The first photo above shows an eerie example: So many of the commissars have
been removed from the official history, that Stalin is alone in the photo.

------
hugh3
_Four of the fake incidents were tainted by essential truths. Lieberman did
rebuke President Clinton during the Lewinsky scandal. Cheney did rebuke Sen.
John Kerry for mentioning Cheney's lesbian daughter, though not until well
after the vice presidential debate. Bush was in Crawford during Hurricane
Katrina. And Republicans did distribute a Jeremiah Wright ad. These truths may
have confused some of our subjects. But what about the Obama-Ahmadinejad
handshake?

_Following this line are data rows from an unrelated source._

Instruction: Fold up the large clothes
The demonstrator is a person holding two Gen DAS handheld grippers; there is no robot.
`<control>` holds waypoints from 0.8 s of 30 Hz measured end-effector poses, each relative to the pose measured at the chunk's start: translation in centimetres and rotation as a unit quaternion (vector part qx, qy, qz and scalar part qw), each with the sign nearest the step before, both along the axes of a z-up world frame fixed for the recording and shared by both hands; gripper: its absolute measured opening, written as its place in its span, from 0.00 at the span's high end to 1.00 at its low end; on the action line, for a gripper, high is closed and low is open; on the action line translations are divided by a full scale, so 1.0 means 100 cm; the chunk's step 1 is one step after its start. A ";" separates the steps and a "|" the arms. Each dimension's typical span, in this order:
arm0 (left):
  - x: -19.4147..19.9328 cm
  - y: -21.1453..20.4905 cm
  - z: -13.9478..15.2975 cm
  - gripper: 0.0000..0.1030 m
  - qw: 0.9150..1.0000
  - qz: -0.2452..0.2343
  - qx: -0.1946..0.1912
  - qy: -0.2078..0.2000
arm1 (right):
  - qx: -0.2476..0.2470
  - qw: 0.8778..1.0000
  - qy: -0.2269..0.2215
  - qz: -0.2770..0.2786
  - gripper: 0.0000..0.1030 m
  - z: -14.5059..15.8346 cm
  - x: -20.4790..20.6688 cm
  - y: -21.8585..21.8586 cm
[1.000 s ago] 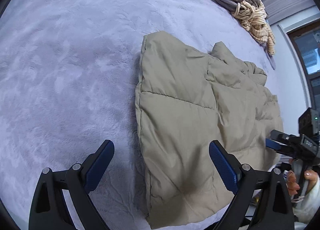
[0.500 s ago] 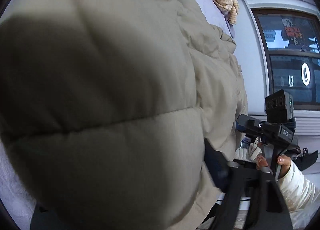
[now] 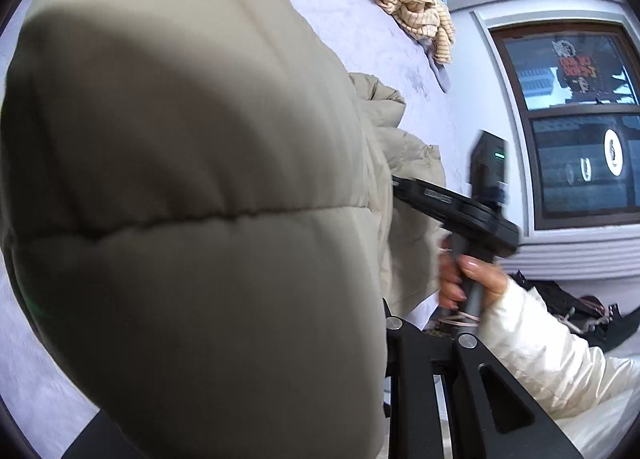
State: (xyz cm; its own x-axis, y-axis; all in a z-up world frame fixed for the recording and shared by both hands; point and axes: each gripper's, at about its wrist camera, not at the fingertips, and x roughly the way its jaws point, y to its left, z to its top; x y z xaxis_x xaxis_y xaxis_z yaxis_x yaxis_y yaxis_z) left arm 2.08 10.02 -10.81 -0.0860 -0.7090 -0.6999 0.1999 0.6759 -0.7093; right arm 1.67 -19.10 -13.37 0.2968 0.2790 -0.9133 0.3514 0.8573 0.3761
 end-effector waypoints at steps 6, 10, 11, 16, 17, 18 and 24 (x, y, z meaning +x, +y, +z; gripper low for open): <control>-0.016 -0.065 0.047 0.75 0.999 0.023 0.045 -0.020 | 0.042 0.999 0.014 0.004 0.96 -0.039 0.022 -0.010; -0.019 -0.114 0.065 0.74 0.996 0.016 0.084 -0.029 | 0.077 0.997 0.021 0.005 0.97 -0.052 0.022 -0.019; -0.020 -0.127 0.070 0.74 0.995 0.011 0.092 -0.031 | 0.093 0.995 0.022 0.004 0.96 -0.051 0.021 -0.023; -0.020 -0.188 0.088 0.50 0.992 -0.049 0.105 -0.045 | 0.158 0.987 -0.009 -0.024 0.92 -0.021 -0.018 -0.060; -0.019 -0.202 0.089 0.38 0.993 -0.060 0.097 -0.043 | 0.167 0.985 -0.020 -0.035 0.92 -0.013 -0.032 -0.071; -0.019 -0.213 0.089 0.32 0.992 -0.067 0.094 -0.040 | 0.173 0.983 -0.029 -0.046 0.92 -0.007 -0.047 -0.081; -0.014 -0.290 0.062 0.29 0.990 -0.142 -0.004 0.026 | 0.179 0.974 -0.053 -0.125 0.92 0.008 -0.147 -0.133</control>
State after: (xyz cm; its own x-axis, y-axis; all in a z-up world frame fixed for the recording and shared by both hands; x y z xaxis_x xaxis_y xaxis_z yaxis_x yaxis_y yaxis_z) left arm 0.67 -18.94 -4.62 -0.3177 -0.6569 -0.6837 0.3438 0.5922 -0.7288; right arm -13.07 -32.38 -12.54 0.4843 0.4799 -0.7315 0.4754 0.5575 0.6806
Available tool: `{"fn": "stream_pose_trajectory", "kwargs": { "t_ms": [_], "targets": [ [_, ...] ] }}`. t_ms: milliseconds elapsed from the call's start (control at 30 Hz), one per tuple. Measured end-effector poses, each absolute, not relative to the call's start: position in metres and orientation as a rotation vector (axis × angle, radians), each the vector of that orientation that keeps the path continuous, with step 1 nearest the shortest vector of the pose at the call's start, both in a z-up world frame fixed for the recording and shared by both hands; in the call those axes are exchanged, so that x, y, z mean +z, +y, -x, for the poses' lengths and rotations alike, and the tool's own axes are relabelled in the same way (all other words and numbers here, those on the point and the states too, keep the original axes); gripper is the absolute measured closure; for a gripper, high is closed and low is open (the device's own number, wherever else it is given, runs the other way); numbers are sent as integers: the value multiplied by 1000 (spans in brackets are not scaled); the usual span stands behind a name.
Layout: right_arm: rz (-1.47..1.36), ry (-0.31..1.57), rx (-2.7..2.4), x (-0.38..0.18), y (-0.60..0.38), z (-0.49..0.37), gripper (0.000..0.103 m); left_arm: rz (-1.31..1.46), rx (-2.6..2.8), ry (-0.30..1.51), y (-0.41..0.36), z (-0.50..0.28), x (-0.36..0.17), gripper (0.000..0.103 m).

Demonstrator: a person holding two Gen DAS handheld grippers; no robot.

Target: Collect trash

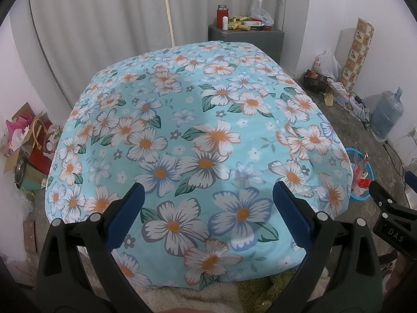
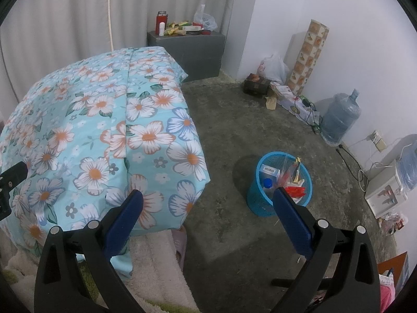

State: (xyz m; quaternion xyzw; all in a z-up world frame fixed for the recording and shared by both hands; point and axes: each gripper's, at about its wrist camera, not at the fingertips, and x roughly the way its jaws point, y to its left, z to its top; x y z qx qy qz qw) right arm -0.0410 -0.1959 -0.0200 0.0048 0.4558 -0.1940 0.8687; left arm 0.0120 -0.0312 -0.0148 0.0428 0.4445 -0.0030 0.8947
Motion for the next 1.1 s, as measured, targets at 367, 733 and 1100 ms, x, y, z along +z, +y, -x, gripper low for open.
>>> {"fn": "stream_pose_trajectory", "kwargs": {
  "t_ms": [367,733,1100],
  "targets": [
    [-11,954,-406,-20,-196,41,6,-88,-9,922,-29,-12,-16,9],
    [-9,954,-405,-21,-193,40,6,-88,-10,921,-28,-13,-16,9],
    [-10,955,-403,-21,-193,40,6,-89,-11,920,-28,-13,-16,9]
  ]
}}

There's no question of a true incident being misremembered: The two
men have never been physically close enough to be photographed together._

Actually this one has a genuine incident with which it might have been
confused as well. There was a several-day controversy during the Presidential
campaign about whether Obama _would_ be willing to meet with Ahmadinejad if he
became President. It occupied a large slice of one of the Obama/McCain
debates. Obama's position that he would be willing to meet with Ahmadinejad
"without preconditions" was controversial and widely debated. So one might
easily misremember that controversy as a controversy about a real, rather than
hypothetical, meeting.

(In fact the meeting that Obama promised he'd be willing to attend never
occurred, but I'm not sure whether this was because Obama changed his mind or
whether Ahmadinejad turned out not to have any desire to meet anyway.)

------
btilly
Old news. We've known for decades about how easy it is to implant false
memories, and bad therapy has caused millions needless suffering by implanting
really horrible false memories. Between the memories, and the fallout from
false accusations, this ranks as one of the biggest disasters in psychology in
the last hundred years.

See <http://www.fmsfonline.org/> for more.

------
jackfoxy
The experiment write-up would have benefited from graphic representation of
the results.

------
Jimmy
Breaking News: If you lie, people will sometimes believe you. Details at 11.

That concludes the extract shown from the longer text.